*REQUIRED WORK*: Retype, word for word, only the lines from the one containing "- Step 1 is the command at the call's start" through the last line of the listing below. Pictures do not belong in the result.

*PROVIDED DATA*:
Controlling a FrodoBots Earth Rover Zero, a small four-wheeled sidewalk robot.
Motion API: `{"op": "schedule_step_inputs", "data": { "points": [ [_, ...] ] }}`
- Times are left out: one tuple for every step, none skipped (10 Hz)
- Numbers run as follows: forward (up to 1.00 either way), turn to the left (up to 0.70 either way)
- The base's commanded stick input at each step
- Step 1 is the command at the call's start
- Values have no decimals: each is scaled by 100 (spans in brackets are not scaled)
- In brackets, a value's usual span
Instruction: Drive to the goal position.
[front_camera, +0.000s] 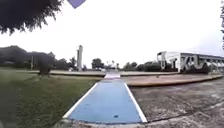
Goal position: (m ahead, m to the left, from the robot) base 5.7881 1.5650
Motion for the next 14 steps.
{"op": "schedule_step_inputs", "data": {
  "points": [
    [50,0],
    [50,0],
    [50,0],
    [50,0],
    [50,0],
    [50,0],
    [50,0],
    [50,0],
    [50,0],
    [50,0],
    [50,0],
    [50,0],
    [50,0],
    [50,0]
  ]
}}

*SOLVED EXERCISE*:
- Step 1 is the command at the call's start
- Values have no decimals: each is scaled by 100 (spans in brackets are not scaled)
- In brackets, a value's usual span
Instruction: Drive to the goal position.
[front_camera, +0.000s] 
Goal position: (m ahead, m to the left, from the robot) base 5.7881 1.5650
Motion for the next 14 steps.
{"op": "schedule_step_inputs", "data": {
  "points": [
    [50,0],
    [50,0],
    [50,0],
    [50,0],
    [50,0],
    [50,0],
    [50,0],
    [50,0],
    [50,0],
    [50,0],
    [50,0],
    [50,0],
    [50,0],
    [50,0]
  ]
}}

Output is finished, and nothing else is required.